Not just because the show is bad - it's terrible.

But FX has built a reputation on out-of-the-box thinking. You wouldn't see "Louie," "It's Always Sunny in Philadelphia" or "Wilfred" on ABC, CBS, NBC or even Fox.

"Anger Management," on the other hand, is a typical broadcast network sitcom. A stereotypically bad broadcast network sitcom.

It comes across as an obvious attempt to mimic "Two and a Half Men." Maybe a little more vulgar, but not much. And it's far less funny.

The opening is an unfunny, unimaginative reference to Sheen's oh-so-public mental breakdown and firing from his previous sitcom. We get a close-up of Charlie saying, "You can't fire me, I quit! Think you can replace me with some other guy? Go ahead. It won't be the same. You may think I'm losing, but I'm not. I'm ..."

And then we get the set-up for the show.

In "Anger Management," he plays a therapist who specializes in anger-management issues. He's got a teenage daughter (Daniela Bobadilla) with OCD; a sardonic ex-wife (Selma Blair); and a fellow therapist (Shawnee Smith) with whom he has sex but no emotional attachment.

He has a bunch of patients - both in and out of prison - who revel in murder and toss off racial, ethnic and homophobic slurs while the laugh track hoots and hollers.

Like when one patient says, "I'm not angry. My boyfriend cheated on me so I shot him in the [testicles]."

Hilarious!

"No, no, Ernesto," Charlie tells another patient. "Frustration is when you accidentally cut your finger on a soap can lid. When you use a soup-can lid to cut off your cellmate's lid, that's anger."

"Fine," Ernesto replies. "I was angry that he took my soup."

The overstimulated studio audience and/or laugh track goes wild.
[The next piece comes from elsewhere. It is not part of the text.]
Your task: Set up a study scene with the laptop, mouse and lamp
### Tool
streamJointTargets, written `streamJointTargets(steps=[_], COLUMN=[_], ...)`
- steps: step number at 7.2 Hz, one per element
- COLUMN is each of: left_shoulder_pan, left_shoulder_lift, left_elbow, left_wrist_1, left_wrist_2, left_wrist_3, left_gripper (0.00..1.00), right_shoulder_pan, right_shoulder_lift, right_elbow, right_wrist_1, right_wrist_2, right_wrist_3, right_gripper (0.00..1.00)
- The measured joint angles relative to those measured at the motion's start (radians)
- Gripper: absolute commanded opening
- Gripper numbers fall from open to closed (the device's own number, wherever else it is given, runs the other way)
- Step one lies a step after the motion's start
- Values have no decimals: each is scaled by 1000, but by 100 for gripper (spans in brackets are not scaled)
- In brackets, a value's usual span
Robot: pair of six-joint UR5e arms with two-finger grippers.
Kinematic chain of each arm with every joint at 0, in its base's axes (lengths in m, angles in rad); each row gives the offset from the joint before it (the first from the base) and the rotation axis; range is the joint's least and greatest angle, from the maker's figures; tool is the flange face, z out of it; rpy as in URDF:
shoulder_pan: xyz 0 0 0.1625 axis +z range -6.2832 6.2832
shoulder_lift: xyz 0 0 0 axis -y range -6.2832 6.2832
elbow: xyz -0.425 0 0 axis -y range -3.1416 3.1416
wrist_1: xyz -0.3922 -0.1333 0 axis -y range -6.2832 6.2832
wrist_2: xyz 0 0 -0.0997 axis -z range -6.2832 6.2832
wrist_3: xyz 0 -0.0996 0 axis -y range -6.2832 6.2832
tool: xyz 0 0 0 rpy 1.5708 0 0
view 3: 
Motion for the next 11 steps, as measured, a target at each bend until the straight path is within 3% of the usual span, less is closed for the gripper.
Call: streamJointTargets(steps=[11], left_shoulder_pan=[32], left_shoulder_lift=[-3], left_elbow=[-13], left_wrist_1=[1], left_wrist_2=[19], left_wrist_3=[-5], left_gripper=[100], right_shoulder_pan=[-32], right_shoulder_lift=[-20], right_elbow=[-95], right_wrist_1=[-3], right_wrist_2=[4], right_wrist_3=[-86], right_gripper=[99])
It's not possible to overstate how annoying the laugh track is on "Anger Management." Every line that's supposed to be funny - 95 percent of which are not - is accompanied by a burst of phony laughter.
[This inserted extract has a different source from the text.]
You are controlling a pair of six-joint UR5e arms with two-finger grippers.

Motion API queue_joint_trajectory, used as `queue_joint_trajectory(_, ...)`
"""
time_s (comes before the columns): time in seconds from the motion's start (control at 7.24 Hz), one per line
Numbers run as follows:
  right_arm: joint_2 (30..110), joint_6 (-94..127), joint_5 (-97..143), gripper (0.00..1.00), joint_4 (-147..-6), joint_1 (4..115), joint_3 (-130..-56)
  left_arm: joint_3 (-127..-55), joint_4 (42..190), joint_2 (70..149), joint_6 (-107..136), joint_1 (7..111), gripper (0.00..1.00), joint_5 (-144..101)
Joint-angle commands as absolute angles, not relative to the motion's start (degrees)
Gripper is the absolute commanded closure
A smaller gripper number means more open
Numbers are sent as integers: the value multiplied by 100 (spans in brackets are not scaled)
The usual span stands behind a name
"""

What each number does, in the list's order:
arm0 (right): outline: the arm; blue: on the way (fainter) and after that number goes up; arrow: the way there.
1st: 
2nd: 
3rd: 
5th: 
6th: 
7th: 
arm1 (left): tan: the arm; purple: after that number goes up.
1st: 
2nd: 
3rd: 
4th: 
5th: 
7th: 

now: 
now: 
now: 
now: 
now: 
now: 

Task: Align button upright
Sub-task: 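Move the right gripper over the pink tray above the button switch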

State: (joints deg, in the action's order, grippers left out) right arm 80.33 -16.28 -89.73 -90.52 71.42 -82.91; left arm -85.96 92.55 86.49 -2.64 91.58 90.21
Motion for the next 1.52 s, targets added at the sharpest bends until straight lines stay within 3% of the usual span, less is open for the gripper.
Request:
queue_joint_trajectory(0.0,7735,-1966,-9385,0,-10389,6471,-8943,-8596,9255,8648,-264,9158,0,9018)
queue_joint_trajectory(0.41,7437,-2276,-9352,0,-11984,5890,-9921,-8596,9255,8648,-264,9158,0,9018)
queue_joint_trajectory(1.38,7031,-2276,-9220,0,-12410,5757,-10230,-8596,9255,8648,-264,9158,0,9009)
Sheen is not much of an actor. He was OK in "Two and a Half Men" because he was essentially playing himself and because, at least in the early seasons of that show, he had some pretty good writing to work with.
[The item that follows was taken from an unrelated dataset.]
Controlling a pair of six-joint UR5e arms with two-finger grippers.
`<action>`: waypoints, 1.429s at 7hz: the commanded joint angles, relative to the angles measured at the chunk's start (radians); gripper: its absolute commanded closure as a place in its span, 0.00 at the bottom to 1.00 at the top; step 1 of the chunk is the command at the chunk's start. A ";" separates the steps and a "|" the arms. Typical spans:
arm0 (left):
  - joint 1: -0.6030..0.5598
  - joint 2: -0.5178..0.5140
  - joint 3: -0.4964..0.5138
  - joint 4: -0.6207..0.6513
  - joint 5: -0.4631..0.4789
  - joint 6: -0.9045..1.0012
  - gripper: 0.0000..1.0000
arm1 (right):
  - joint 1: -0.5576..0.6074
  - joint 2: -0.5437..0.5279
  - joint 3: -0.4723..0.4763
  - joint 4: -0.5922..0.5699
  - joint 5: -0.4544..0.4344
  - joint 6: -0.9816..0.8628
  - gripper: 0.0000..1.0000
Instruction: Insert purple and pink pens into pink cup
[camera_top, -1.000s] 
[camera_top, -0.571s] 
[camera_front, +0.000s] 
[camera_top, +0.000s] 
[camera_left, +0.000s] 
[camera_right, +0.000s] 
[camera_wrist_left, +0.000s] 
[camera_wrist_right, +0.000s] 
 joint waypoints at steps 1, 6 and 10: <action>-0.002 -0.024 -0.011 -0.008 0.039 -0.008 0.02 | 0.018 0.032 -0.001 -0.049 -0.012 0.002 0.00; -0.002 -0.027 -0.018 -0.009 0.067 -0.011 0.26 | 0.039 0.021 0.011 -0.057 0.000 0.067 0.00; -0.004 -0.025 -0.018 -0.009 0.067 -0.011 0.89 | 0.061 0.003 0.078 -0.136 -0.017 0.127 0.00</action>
He's playing the same non-character again, and the act has worn thin. Actually, it's worn out.

Odds are this show is going to be around for a while. Sheen and the production company have worked out a deal with FX that if "Anger Management" hits certain (undisclosed) ratings goals for the first 10 episodes, a renewal for 90 more episodes automatically kicks in.

There's going to be huge curiosity about Sheen so lots of people will tune in Thursday night. And there have been awful shows that ran 100 episodes before.

Two episodes of "Anger Management" air Thursday (10 and 10:30 p.m. MT, FX). In coming weeks, a repeat will air at 10 p.m., followed by a new episode at 10:30 p.m.